The success of your conflict management efforts depends, first, on the involved parties appreciating the benefits of getting the conflict resolved. Before you take a position on a solution, understand the parties’ individual motivations. Choose a solution that helps both parties achieve their personal objectives in the matter. Finding a solution that satisfies both parties removes the barriers to resolving the conflict.
7. Seek a Fair, Fact-Based Resolution.
Encourage the parties to engage in an open, constructive dialogue, and guide them to participate equitably. Ensure that all parties are equally heard and that all ideas are considered. Practice your active listening skills. Ask narrow questions, to understand precisely what the specific issue is from the opposing perspectives. Respect opinions, but separate them from facts.
8. Apply Conflict Management Techniques.
Learn specific techniques for conflict resolution. For example, learn how to give the parties an opportunity to reposition their arguments, to allow them to save face. Learn to receive the complaints about the opposing parties, and reframe those as comments about the actual problem, then state the potential outcomes of leaving it unresolved vs. resolving it successfully. Develop these and other important conflict management methods.
9. Choose Your Battles Wisely.
Think about the pros and cons of approaching any given conflict. How important is the issue really?
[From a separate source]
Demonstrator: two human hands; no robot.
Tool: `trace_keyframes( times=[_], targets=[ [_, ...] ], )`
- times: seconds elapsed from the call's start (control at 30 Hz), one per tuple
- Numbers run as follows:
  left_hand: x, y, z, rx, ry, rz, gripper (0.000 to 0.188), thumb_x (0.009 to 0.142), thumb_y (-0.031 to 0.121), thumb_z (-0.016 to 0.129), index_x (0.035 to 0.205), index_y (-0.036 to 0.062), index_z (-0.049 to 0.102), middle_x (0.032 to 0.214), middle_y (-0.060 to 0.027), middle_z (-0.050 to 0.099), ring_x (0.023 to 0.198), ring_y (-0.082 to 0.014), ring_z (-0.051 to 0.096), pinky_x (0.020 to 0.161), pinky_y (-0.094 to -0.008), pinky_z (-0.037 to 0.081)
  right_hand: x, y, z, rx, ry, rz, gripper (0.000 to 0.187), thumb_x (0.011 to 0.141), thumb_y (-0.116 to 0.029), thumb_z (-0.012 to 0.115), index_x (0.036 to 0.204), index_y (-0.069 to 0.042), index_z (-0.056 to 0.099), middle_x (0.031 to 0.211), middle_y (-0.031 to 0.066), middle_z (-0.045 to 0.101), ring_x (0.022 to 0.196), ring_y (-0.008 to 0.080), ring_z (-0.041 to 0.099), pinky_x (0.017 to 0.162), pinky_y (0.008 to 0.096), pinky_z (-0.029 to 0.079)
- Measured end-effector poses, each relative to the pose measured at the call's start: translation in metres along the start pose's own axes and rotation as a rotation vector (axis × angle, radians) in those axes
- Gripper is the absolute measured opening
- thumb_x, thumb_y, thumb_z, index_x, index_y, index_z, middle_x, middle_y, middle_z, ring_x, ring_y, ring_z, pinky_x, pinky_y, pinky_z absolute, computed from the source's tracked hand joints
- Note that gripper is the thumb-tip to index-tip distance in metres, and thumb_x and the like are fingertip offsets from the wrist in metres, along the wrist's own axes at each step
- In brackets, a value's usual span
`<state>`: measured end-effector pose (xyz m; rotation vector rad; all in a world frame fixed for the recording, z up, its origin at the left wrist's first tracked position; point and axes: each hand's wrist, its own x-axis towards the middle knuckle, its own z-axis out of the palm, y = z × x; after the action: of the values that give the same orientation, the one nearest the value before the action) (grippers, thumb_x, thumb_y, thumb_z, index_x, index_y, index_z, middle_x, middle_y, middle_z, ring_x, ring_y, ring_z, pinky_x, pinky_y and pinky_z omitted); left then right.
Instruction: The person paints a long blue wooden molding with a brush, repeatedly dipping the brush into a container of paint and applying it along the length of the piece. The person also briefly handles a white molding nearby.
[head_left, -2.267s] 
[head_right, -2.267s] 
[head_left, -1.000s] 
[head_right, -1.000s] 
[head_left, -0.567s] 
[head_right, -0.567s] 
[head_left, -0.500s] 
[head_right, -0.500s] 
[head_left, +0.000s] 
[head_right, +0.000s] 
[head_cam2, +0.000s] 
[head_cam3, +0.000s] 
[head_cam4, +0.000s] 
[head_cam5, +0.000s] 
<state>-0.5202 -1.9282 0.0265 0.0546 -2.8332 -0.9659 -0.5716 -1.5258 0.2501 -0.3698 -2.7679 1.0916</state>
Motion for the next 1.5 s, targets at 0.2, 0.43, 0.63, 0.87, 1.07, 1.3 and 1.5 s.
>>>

While the idea is not to dodge necessary conflict, do avoid engaging in conflict unless the matter actually needs to be resolved in order to preserve a relationship or performance. Avoid micro-managing conflict as well as you avoid any other over-management. But, don’t avoid necessary handling of real issues.
Effective Conflict Resolution in the Workplace
Approach issues with confidence that resolving conflict in the workplace is in the interest of all involved parties and all stakeholders in the business. Start the process by making clear that compromise is preferred, when reasonable, and that understanding the other person’s point of view is key to finding common ground and reaching a mutually agreeable solution. U.S. News and World Report offers some strong insights on resolving conflict by building relationships and seeking to understand the concerns of the opposing party before and during conflict.
Ultimately, if the parties are unsuccessful in following the process under your guidance and reaching a resolution that is satisfactory to all involved, then, as the leader, you can employ a fail-safe — make a decision. Decide what is the right thing to do.
Explain your reasoning, to help everyone understand your decision and to move forward. Take heart in the fact that following the above guidelines ensures that your conflict management will always be a thorough, well-executed effort that concludes with a fully-considered solution for everyone involved.
The ability to resolve conflict in the workplace does not always come naturally, even to the best managers. Many companies will put their teams through leadership training workshops that focus specifically on workplace resolution in a bid to make sure their leaders are equipped with the right tools and confidence to tackle conflict.